THE TASK: Should a line below contain the word "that", report it.

**** TASK MATERIAL

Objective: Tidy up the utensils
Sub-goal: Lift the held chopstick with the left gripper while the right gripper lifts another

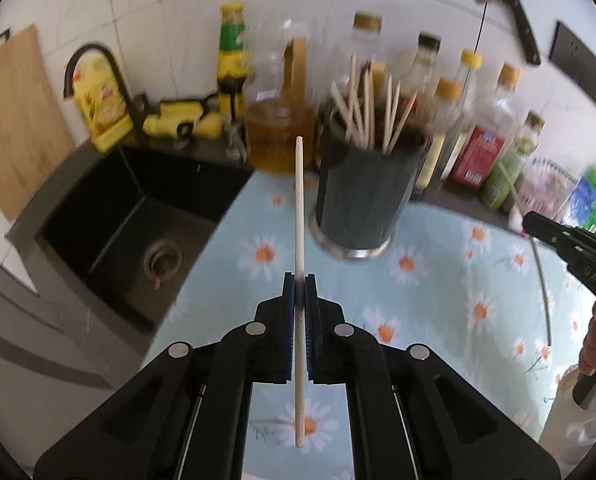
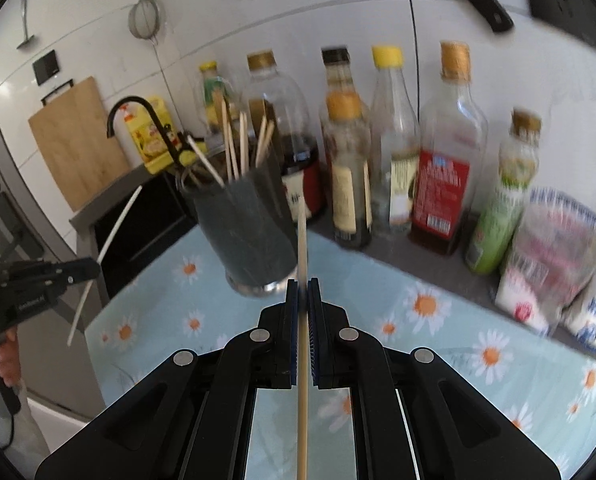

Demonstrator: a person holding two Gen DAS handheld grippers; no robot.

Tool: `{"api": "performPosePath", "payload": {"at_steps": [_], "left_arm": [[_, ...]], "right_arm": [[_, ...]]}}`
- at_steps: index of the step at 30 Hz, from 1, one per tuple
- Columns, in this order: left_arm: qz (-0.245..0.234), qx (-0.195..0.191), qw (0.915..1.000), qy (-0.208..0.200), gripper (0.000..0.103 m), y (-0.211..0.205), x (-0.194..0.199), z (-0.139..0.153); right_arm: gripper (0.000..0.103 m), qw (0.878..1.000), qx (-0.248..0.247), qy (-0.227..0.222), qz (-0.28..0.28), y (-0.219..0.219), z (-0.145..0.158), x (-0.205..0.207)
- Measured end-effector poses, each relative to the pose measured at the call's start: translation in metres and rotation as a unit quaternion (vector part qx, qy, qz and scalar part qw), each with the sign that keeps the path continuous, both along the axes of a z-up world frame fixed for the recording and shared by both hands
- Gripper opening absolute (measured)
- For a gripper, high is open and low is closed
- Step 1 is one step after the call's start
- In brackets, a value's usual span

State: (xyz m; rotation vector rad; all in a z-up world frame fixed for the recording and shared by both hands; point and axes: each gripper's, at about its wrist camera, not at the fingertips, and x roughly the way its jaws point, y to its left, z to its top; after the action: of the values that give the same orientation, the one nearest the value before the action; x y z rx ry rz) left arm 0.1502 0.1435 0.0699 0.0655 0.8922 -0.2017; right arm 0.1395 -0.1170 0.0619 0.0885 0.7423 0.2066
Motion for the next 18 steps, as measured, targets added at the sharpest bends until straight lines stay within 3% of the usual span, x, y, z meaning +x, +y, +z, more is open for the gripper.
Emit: {"api": "performPosePath", "payload": {"at_steps": [9,18], "left_arm": [[-0.028,-0.005,0.9988,-0.039,0.005,-0.003,0.047,0.045],[-0.08,-0.056,0.9914,-0.086,0.005,-0.002,0.085,0.076]], "right_arm": [[0.005,0.999,0.017,-0.05,0.006,0.013,0.048,0.043],[0.005,0.991,0.055,-0.114,0.034,0.032,0.076,0.092]]}}
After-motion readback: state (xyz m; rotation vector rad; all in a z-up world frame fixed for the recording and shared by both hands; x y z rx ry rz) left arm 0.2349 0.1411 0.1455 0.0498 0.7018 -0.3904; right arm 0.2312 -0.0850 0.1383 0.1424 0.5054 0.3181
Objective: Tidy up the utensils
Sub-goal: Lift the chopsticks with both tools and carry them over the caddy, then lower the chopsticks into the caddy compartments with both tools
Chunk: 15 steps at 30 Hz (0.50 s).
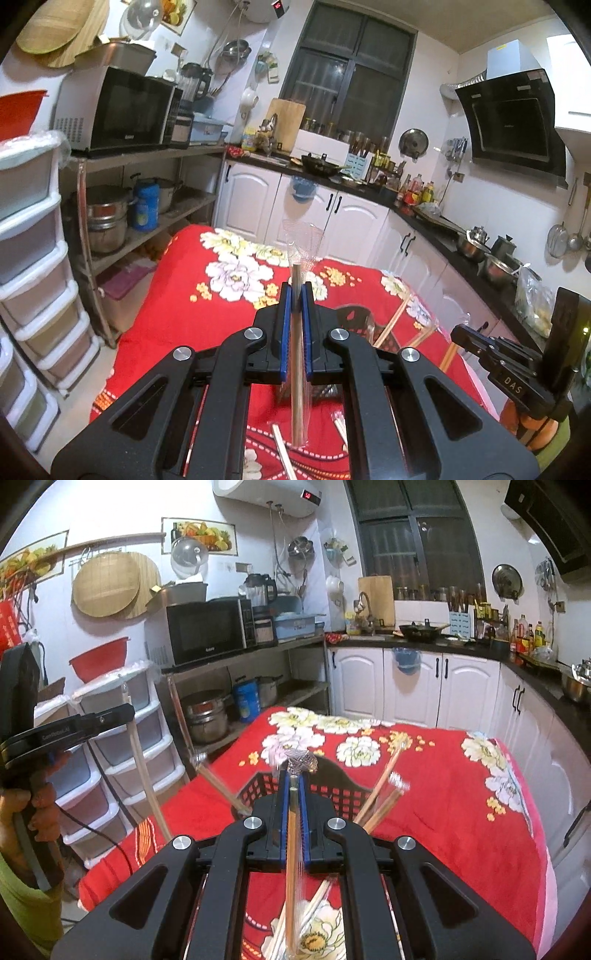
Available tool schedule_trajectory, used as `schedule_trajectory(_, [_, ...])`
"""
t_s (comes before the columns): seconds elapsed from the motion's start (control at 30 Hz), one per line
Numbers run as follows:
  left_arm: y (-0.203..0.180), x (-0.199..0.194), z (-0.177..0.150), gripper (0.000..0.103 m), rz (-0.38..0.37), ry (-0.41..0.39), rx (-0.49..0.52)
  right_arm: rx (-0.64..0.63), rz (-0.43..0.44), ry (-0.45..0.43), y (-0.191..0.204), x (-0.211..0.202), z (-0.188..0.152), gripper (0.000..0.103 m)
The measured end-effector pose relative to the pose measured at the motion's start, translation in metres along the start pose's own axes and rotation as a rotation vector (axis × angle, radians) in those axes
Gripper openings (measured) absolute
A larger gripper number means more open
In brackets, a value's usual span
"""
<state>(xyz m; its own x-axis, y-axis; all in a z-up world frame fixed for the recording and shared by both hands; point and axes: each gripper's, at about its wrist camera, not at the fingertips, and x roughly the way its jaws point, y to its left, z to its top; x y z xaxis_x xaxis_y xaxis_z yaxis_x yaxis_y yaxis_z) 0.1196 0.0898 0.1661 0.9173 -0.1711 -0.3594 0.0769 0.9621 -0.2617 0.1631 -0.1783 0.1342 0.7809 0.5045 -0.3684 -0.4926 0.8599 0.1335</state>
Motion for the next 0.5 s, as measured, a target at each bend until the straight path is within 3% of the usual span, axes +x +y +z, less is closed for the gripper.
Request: schedule_trajectory(0.5, [-0.015, 0.027, 0.029, 0.001, -0.003, -0.029, 0.013, 0.008, -0.022, -0.112, -0.008, -0.003, 0.049, 0.005])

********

ANSWER TO THE PROBLEM:
- Measured end-effector poses, each relative to the pose measured at the call's start: translation in metres and rotation as a unit quaternion (vector part qx, qy, qz and scalar part qw), each with the sign that keeps the path continuous, both along the axes of a z-up world frame fixed for the recording and shared by both hands
State: (xyz m; rotation vector rad; all in a z-up world frame fixed for the recording and shared by both hands; point and axes: each gripper's, at about its wrist camera, not at the fingertips, and x roughly the way its jaws point, y to its left, z to its top; after the action: of the values that give the same orientation, the one nearest the value before the action; x y z rx ry rz) left arm 0.1502 0.1435 0.0699 0.0655 0.8922 -0.2017; right arm 0.1395 -0.1170 0.0619 0.0885 0.7423 0.2066

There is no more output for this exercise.